やっとの事で彼の名前を呼ぶと、彼の手がゆっくり、優しく、少し凍え始めた陶器色の頬に触れてきて、そこを魔法のように触れた所から薄紅色に染めてゆく

「‥陽菜。」

それをするユキは自分よりずっと幼く、誰よりも純粋なんだろう彼に、まだ視る事の出来ない遠すぎる未来を誓って欲しくて、不安を隠した熱い吐息混じりの台詞を口にする。

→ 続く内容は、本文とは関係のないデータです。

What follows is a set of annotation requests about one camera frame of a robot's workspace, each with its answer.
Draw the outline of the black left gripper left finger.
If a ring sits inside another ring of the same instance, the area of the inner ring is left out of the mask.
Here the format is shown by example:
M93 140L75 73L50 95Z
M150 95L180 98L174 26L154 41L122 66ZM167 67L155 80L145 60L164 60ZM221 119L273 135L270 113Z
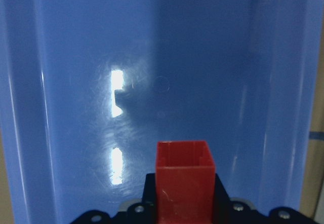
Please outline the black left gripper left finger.
M144 204L144 213L147 215L148 223L156 223L157 220L157 197L155 187L155 174L146 174L142 203Z

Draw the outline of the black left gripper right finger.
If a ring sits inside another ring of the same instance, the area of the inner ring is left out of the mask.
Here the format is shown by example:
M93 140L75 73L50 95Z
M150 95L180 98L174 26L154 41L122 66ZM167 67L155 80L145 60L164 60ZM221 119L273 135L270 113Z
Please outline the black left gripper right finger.
M215 174L212 223L228 224L230 223L231 201L225 190L219 175Z

「いつか、大きくなって、正式な神名貰っても、僕を好きだって云える?」

【~うん。】

「‥じゃあ、僕がどんな事されてても…嫌わないって誓える?」

【うん。当たり前だよ!だって私、きっとユキのお嫁になるんだから。】

ハッキリと返された迷いが何一つ無い真っ直ぐな彼の視線と誓い。これが、この時のユキにとって、どんなに嬉しく力強いものだったのかは云うまでも無い。
ユキは、今の自分の精一杯を伝えたくて、彼の唇に自分のそれを重ねる事で全てを注ぎ込もうとする。

【っ!ッ…‥】

ユキは、思う。同じ男の子同士だから、いつか本当に一緒になれたとしても、女の人と同じ事はきっと出来ない。だから、この子とはキスしか出来ないんだろうな…‥。けど、他人にはされたく無いし、したいとも思わない。本当にこの子だけだから…だったら、いつか本当に一緒になれた時は、この子の全部にキスがしたい。それで、僕の全部にキス、して欲しいな…。と。